— Directions for this task —
Check every line of the entries for the string "left" and return the ones that contain it.

Start of Materials provided

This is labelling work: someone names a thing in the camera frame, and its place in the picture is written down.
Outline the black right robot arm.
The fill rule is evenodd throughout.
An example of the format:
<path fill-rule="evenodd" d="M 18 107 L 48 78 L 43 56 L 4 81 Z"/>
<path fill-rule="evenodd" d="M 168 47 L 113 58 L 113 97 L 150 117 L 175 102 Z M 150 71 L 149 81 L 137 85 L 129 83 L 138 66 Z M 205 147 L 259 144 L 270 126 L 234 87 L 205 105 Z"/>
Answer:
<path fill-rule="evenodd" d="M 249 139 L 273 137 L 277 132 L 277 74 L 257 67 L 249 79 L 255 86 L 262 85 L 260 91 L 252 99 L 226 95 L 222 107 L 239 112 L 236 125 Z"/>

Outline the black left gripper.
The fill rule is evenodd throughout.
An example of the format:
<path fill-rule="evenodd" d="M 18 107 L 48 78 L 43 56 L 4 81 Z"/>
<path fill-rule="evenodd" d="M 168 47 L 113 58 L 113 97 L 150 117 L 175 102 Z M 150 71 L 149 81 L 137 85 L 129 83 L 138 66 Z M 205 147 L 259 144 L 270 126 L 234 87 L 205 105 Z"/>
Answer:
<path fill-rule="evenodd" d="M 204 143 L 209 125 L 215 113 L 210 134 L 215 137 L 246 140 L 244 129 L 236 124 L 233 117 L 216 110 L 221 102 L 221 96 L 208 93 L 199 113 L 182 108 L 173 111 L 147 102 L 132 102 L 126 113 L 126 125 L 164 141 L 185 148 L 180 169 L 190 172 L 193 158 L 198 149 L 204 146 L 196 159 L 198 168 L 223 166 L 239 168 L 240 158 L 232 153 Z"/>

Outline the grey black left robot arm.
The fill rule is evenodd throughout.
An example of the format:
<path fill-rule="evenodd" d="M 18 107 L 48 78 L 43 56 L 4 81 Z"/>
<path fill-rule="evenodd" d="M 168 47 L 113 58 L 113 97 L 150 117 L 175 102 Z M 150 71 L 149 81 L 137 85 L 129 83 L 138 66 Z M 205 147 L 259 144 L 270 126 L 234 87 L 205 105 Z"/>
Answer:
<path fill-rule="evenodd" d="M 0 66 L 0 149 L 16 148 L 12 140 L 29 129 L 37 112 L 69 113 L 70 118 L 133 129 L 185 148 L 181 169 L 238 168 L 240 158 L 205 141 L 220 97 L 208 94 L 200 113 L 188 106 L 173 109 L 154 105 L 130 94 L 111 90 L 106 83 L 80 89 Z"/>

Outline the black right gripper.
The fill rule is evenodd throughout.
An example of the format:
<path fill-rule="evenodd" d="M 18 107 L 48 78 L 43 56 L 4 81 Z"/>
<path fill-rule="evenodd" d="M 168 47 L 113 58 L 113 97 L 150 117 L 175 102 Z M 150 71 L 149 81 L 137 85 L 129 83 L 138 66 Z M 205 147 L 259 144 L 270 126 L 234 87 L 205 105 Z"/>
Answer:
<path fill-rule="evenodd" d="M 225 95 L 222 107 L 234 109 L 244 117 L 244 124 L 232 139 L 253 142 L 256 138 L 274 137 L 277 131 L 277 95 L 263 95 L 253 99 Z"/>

End of Materials provided

— Result for this exercise —
Outline the black left gripper.
Outline the grey black left robot arm.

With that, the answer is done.